### [Problem]
Nothing but the lines from the one containing "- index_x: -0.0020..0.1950" through the one containing "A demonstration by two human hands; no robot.", both included, should be given again, each exactly as written below.

### [The input]
┌──
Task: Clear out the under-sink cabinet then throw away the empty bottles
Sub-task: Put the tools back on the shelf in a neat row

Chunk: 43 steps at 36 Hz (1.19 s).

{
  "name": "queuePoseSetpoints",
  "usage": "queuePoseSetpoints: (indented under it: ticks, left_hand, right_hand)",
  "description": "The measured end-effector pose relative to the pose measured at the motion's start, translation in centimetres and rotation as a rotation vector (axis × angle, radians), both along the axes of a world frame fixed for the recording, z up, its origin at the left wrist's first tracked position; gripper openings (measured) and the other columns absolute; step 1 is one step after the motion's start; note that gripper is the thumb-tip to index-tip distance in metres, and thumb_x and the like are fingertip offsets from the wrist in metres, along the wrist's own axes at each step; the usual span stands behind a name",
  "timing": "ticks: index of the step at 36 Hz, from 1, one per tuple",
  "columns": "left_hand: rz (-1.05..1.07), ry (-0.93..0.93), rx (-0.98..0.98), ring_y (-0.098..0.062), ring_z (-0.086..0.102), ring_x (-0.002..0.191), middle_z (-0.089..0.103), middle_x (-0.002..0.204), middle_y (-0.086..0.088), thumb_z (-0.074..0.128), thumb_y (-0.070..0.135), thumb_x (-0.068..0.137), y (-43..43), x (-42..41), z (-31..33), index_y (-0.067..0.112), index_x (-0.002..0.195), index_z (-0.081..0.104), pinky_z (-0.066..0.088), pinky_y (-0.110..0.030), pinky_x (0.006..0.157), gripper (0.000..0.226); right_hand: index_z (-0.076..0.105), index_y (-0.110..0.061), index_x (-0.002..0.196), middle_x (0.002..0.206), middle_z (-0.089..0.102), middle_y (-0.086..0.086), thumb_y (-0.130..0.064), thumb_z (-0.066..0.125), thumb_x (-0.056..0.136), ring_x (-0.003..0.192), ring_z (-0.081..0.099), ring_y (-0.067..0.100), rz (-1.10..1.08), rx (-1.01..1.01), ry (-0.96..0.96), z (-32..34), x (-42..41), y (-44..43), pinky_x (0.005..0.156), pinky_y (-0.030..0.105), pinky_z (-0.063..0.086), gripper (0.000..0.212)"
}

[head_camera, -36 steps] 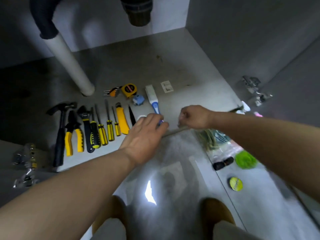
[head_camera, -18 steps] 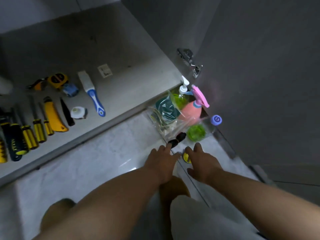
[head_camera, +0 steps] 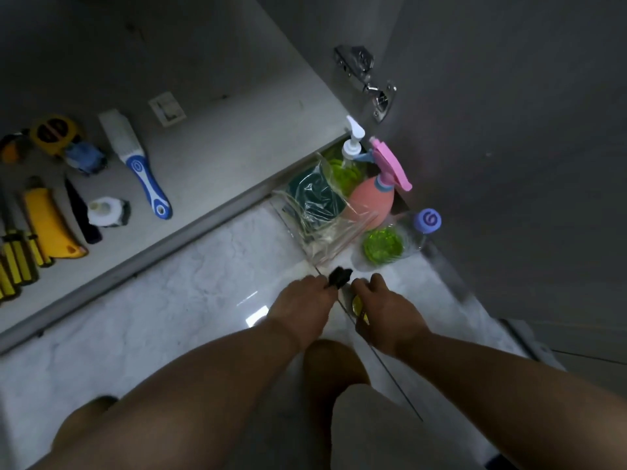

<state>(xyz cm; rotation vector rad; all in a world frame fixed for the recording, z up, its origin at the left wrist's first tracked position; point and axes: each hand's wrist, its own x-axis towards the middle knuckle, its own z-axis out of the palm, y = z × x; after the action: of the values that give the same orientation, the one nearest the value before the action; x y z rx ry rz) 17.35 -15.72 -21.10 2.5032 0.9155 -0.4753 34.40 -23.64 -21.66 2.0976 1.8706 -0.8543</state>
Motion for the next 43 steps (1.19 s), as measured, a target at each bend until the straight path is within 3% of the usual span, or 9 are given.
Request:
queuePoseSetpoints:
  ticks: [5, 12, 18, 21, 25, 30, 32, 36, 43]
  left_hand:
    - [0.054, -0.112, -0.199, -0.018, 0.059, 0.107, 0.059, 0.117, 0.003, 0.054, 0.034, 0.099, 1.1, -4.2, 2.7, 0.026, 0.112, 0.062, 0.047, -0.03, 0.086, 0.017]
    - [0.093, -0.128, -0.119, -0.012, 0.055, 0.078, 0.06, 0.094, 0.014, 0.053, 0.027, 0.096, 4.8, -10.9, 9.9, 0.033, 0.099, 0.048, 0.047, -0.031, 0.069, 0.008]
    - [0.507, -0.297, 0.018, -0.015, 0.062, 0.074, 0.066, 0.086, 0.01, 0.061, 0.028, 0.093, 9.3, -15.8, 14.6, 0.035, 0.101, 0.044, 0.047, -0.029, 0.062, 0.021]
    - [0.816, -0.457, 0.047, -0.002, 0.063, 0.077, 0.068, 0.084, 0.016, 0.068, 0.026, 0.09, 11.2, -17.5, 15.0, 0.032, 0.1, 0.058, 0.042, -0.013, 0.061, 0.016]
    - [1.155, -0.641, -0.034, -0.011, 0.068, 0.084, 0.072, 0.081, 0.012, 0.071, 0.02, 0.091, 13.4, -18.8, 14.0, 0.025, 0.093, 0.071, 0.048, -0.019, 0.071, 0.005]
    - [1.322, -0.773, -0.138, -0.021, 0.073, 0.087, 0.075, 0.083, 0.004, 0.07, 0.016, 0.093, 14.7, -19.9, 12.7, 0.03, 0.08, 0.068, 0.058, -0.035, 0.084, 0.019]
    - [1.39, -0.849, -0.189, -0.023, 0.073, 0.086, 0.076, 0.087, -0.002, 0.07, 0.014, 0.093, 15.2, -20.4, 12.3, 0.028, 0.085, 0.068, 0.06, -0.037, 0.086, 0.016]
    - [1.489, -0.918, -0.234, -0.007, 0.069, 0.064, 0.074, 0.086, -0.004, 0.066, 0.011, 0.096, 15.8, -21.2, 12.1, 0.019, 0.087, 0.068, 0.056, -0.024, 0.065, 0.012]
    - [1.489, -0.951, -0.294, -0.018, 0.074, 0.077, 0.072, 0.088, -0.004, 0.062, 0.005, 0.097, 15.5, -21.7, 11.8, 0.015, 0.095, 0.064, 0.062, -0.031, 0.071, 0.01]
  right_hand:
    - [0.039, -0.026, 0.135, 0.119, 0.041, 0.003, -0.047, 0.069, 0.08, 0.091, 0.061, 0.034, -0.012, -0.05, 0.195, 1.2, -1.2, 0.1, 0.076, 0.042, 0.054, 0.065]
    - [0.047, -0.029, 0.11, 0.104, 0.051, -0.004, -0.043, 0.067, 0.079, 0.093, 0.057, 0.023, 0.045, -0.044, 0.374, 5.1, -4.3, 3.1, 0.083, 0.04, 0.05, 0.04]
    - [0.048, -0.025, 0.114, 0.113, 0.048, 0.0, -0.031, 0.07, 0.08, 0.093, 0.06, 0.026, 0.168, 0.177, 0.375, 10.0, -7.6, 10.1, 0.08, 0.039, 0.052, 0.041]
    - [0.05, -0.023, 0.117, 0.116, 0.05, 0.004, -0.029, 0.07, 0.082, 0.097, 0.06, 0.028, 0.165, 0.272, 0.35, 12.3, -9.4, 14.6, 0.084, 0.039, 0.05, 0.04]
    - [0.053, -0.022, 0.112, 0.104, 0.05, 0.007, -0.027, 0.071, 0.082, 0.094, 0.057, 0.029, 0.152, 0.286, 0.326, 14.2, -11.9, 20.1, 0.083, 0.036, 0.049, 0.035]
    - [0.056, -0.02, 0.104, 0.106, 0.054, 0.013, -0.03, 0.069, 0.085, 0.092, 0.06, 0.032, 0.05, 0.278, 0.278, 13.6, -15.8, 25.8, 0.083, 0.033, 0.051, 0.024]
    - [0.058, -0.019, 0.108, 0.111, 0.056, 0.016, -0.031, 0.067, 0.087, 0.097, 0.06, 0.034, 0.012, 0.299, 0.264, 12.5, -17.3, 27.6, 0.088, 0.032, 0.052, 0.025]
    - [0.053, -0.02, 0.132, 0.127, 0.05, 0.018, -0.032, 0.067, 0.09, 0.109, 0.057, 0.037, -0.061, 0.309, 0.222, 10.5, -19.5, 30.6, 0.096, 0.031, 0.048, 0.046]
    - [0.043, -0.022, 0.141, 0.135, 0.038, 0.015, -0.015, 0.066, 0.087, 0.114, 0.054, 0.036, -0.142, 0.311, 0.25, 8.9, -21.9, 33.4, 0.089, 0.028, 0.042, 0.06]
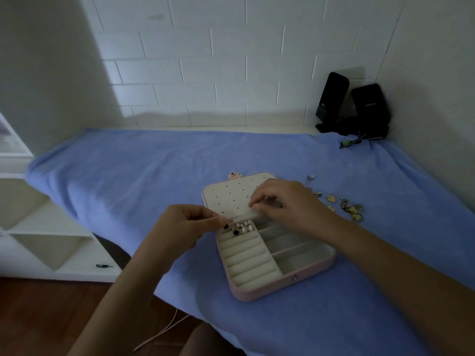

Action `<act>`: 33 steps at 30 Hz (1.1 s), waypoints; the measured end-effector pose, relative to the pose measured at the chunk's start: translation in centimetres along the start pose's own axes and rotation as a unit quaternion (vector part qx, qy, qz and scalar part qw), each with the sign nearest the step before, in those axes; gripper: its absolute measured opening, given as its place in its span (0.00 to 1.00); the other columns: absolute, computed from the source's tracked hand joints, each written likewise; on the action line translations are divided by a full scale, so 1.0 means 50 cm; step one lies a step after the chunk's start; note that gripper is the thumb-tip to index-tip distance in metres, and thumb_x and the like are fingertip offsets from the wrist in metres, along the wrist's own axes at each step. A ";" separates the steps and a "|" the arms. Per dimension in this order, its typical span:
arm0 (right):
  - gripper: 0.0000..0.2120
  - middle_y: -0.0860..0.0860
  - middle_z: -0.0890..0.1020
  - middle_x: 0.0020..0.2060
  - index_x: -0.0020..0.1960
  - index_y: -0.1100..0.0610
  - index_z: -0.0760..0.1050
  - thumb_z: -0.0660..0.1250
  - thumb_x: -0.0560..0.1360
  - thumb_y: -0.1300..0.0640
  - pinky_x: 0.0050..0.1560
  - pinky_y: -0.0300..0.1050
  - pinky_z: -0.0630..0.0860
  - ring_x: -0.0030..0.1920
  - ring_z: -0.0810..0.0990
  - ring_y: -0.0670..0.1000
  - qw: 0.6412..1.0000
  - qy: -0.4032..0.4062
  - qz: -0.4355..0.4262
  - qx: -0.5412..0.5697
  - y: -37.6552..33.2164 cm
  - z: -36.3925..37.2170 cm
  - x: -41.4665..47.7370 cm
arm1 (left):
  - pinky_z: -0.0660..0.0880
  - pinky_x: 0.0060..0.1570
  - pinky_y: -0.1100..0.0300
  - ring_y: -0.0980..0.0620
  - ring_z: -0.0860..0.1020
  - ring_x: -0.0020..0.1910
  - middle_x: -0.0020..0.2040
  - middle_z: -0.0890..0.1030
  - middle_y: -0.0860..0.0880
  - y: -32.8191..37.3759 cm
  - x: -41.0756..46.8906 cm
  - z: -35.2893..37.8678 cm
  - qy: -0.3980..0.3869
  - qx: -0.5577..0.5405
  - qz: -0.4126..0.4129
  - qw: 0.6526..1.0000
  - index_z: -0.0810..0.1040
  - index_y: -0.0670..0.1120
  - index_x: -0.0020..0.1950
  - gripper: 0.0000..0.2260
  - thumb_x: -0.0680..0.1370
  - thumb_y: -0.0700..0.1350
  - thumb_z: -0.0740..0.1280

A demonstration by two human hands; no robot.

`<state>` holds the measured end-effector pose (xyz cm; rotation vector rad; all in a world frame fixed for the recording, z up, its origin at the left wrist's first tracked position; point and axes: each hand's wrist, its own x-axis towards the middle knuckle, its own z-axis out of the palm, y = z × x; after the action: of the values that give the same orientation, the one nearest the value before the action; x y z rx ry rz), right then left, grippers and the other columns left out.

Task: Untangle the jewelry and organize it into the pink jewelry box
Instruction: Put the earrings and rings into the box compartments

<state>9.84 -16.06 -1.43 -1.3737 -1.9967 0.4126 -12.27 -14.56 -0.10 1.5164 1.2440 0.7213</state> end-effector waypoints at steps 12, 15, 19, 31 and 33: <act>0.07 0.47 0.81 0.48 0.49 0.54 0.81 0.64 0.77 0.61 0.49 0.38 0.74 0.47 0.77 0.44 0.999 -0.020 0.030 -0.026 0.000 0.000 0.000 | 0.64 0.30 0.65 0.55 0.69 0.28 0.32 0.79 0.40 -0.014 -0.007 0.019 0.042 0.117 0.047 0.991 0.84 0.49 0.34 0.05 0.70 0.45 0.75; 0.08 0.47 0.81 0.48 0.50 0.55 0.81 0.64 0.77 0.61 0.50 0.39 0.74 0.48 0.77 0.44 0.999 -0.025 0.033 -0.026 -0.001 -0.001 -0.001 | 0.63 0.26 0.69 0.58 0.66 0.24 0.27 0.73 0.45 -0.017 -0.006 0.028 0.054 0.159 0.067 0.983 0.83 0.48 0.34 0.05 0.70 0.45 0.74; 0.08 0.48 0.81 0.48 0.51 0.55 0.81 0.63 0.77 0.62 0.50 0.38 0.74 0.48 0.77 0.44 0.999 -0.029 0.032 -0.030 -0.002 -0.002 -0.002 | 0.62 0.23 0.69 0.57 0.64 0.22 0.23 0.69 0.50 -0.022 -0.006 0.040 0.086 0.180 0.080 0.977 0.82 0.46 0.34 0.07 0.70 0.46 0.74; 0.09 0.47 0.80 0.49 0.51 0.54 0.80 0.62 0.77 0.62 0.49 0.36 0.73 0.48 0.77 0.45 0.998 -0.033 0.037 -0.037 -0.005 -0.003 -0.004 | 0.61 0.25 0.68 0.58 0.65 0.22 0.23 0.68 0.54 -0.030 -0.012 0.047 0.112 0.152 0.076 0.979 0.80 0.46 0.33 0.09 0.69 0.48 0.74; 0.09 0.47 0.80 0.49 0.51 0.55 0.80 0.62 0.77 0.63 0.49 0.35 0.73 0.48 0.77 0.45 0.998 -0.033 0.038 -0.035 -0.008 -0.004 -0.004 | 0.63 0.26 0.70 0.58 0.68 0.25 0.27 0.71 0.53 -0.029 -0.010 0.052 0.116 0.155 0.074 0.978 0.79 0.46 0.35 0.08 0.69 0.47 0.74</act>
<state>9.74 -16.41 -1.13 -1.5001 -2.0343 0.4311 -10.61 -15.93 -2.23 1.8344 1.4816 0.8495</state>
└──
### [Exercise output]
  - index_x: -0.0020..0.1950
  - gripper: 0.0000..0.2260
  - thumb_x: -0.0680..0.1370
  - thumb_y: -0.0700..0.1350
  - thumb_z: -0.0740..0.1280

A demonstration by two human hands; no robot.

No additional answer is needed here.